14/05/2010

Pergunta de leitor

por Orson Peter Carrara

Recebi um e-mail com pergunta de leitor, que julgo de interesse público – razão pela qual respondemos publicamente –, e que trago aos amigos. Eis a pergunta:

"O tabuleiro ouija é um meio completamente seguro e eficaz para se entrar em contato com o mundo espiritual e obter as repostas para nossas duvidas?"

A pergunta é muito pertinente para o momento de grande divulgação das idéias espíritas pela mídia, notadamente o cinema e a TV que, cada vez mais, tem abordado a questão da imortalidade da alma e da comunicabilidade dos espíritos.
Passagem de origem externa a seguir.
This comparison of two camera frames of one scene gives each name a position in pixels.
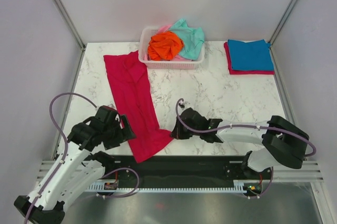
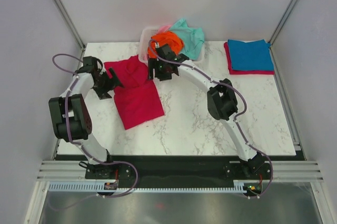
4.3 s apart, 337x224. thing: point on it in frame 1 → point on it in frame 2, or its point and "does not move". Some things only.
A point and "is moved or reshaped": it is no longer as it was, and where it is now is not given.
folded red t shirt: x=244 y=72 does not move
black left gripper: x=124 y=134 → x=102 y=93
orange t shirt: x=164 y=46 does not move
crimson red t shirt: x=130 y=81 is moved or reshaped
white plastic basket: x=146 y=34 does not move
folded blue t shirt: x=253 y=55 does not move
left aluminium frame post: x=62 y=6 does not move
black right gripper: x=177 y=133 → x=152 y=64
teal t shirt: x=193 y=38 does not move
Muito natural, pois, que, com tanta divulgação sobre a existência e influência dos espíritos na vida humana, haja curiosidade e vontade de comunicação com eles, especialmente nos casos em que a saudade bate mais forte, na separação dos entes queridos pelo fenômeno biológico da morte, ou mesmo na ânsia de saber mais. E agora com o estímulo do filme Chico Xavier que retrata a vida, embora timidamente, do maior médium de todos os tempos.

Tais instrumentos, todavia, são totalmente dispensáveis, ineficazes, inseguros e especialmente não recomendáveis. Não há necessidade de qualquer instrumento de natureza material, que se tornaram absolutamente dispensáveis, para entrar em contato com os espíritos.
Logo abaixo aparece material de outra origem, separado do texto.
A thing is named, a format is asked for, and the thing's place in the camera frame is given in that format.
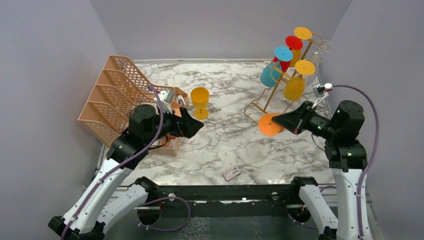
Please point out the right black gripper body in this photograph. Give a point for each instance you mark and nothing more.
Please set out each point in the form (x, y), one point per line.
(316, 123)

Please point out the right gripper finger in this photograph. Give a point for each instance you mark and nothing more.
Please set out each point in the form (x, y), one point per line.
(304, 108)
(291, 122)

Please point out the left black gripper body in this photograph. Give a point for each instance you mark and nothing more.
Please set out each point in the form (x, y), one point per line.
(171, 126)

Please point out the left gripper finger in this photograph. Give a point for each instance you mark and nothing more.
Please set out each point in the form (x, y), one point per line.
(190, 129)
(187, 119)

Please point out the orange plastic wine glass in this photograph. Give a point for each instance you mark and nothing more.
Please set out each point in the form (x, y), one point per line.
(267, 127)

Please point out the yellow plastic wine glass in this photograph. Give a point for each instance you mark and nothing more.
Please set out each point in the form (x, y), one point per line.
(200, 100)

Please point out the red white staples box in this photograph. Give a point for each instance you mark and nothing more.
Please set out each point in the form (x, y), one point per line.
(231, 173)

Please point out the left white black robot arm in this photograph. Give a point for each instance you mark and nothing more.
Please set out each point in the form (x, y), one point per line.
(92, 215)

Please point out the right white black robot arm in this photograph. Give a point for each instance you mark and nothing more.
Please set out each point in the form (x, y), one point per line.
(347, 159)

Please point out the yellow wine glass right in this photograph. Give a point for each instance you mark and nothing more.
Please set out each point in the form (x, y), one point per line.
(295, 87)

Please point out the blue plastic wine glass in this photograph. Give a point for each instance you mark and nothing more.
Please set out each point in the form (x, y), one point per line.
(270, 75)

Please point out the clear wine glass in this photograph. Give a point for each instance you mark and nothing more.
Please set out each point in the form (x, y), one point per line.
(316, 56)

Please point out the red plastic wine glass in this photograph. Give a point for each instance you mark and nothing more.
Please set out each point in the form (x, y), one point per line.
(284, 55)

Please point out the yellow wine glass top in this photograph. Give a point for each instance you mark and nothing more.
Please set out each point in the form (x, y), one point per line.
(295, 43)

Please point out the peach plastic file organizer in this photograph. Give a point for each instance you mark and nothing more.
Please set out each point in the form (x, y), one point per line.
(120, 87)

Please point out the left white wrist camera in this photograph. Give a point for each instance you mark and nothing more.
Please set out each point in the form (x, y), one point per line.
(165, 97)

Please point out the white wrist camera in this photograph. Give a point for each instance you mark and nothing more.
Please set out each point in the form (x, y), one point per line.
(321, 92)
(165, 97)

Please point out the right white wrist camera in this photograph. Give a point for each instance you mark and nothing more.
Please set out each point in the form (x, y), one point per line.
(321, 92)

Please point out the gold wire wine glass rack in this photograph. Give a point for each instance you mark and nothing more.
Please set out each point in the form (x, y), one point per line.
(272, 99)
Velas, incensos, gestos, roupas especiais, compassos, pedras, cristais, tabuleiros, luzes, mãos dadas, colares, flores, cartas, copos, imagens de qualquer espécie, altar, rituais ou quaisquer outros adereços são absolutamente, totalmente dispensáveis, pois que desnecessários. E digo mais: também se incluem nessa relação os ramos de arruda, chás ou bebidas, oferendas, sal grosso e mesmo o pagamento a charlatães, pois que se dispensa também intermediários inescrupulosos e exploradores.
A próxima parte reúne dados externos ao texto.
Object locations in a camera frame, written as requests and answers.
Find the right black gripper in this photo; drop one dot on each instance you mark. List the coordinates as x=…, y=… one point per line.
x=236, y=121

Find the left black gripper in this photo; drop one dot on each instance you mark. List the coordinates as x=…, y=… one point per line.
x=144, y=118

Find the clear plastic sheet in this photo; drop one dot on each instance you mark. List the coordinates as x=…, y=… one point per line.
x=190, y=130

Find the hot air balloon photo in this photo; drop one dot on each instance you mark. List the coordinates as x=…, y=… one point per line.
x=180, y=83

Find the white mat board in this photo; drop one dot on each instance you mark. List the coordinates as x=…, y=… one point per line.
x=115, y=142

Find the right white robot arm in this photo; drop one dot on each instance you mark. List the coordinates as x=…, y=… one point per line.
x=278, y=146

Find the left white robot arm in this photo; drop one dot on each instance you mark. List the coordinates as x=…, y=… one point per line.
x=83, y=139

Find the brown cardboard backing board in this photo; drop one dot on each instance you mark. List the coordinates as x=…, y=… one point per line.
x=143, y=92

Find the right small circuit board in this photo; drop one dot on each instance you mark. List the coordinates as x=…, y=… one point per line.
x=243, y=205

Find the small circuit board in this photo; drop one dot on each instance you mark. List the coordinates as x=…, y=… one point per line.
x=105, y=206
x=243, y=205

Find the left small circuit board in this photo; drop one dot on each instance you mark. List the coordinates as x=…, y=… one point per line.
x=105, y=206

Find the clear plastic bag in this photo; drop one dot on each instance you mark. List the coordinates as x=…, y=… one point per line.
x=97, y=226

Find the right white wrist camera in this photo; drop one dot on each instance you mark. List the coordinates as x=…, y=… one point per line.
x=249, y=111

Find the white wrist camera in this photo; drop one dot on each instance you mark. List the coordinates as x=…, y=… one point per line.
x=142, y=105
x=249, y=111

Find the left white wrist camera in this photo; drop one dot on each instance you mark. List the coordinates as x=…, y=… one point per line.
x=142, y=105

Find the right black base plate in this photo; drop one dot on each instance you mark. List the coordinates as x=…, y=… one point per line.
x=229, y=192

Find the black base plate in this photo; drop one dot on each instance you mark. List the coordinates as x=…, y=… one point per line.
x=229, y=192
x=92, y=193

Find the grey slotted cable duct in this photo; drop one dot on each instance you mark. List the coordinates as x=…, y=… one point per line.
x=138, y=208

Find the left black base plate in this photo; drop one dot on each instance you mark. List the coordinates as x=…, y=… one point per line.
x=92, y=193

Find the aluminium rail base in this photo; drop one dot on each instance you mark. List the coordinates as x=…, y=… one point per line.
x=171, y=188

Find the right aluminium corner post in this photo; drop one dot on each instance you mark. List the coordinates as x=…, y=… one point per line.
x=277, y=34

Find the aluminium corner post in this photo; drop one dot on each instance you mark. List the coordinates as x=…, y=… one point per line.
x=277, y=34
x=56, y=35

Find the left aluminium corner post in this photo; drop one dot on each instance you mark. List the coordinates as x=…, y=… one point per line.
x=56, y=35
O contato com os espíritos se faz pelo pensamento e pelo sentimento. É preciso prudência e cuidado na busca inconsequente de respostas para curiosidades vãs que, nesse caso, ficam expostas a espíritos brincalhões e irresponsáveis. Claro que existem, e muitos, médiuns sérios – comprometidos com o trabalho do bem e da fraternidade – e, no caso, as comunicações autênticas são sempre espontâneas e trazidas por meio de situações serenas, equilibradas, dispensando-se qualquer tipo de “show” ou curiosidades improdutivas ou revelações surpreendentes e místicas.

É na prece que buscamos o auxílio que precisamos, é no estudo constante e dedicado que encontramos respostas às nossas dúvidas, mas também é claro no convívio e estudo com amigos em grupos que estudam o Espiritismo em nossas instituições, pois são nesses encontros de debates e questionamentos que vamos nos esclarecendo.

Mas se o leitor deseja saber mais, pesquisar realmente, mergulhe seu interesse nos livros da Codificação Espírita, notadamente O Livro dos Espíritos e O Livro dos Médiuns, de Allan Kardec, onde encontrará suas respostas, dispensando objetos e médiuns interesseiros e exploradores da credulidade popular. Médiuns sérios e honestos não “sobem ao palco”, nem tampouco ficam a satisfazer curiosidades. Daí a importância de estudar e compreender para não cair nas armadilhas perigosas da curiosidade vazia.

No caso específico do tabuleiro ouija (superfície plana com letras, números ou outros símbolos em que se coloca um indicador móvel), como em outros casos de reuniões vulgares, o que se atrai com facilidade são espíritos brincalhões, descomprometidos com o bem e a verdade. Afinal, é muito lógico indicar que espíritos sérios não se envolvem com brincadeiras de crianças. Pode ter sido útil num passado de ignorância, mas é objeto dispensável, inútil e, acrescentamos, perigoso, pois que a vulgaridade de seu uso só pode mesmo nos ligar a espíritos que se aproveitam da ingenuidade humana, uma vez que evoluíram os processos de comunicação com o plano espiritual.

O bom pensamento, o bom sentimento, o bem no coração, o desejo de ser útil e bom, esses sim são ingredientes extraordinários para nos proteger e ligar nossas vidas aos bons espíritos que estão sempre a auxiliar os que desejam ser auxiliados e trabalham em si mesmos o bem e a fraternidade.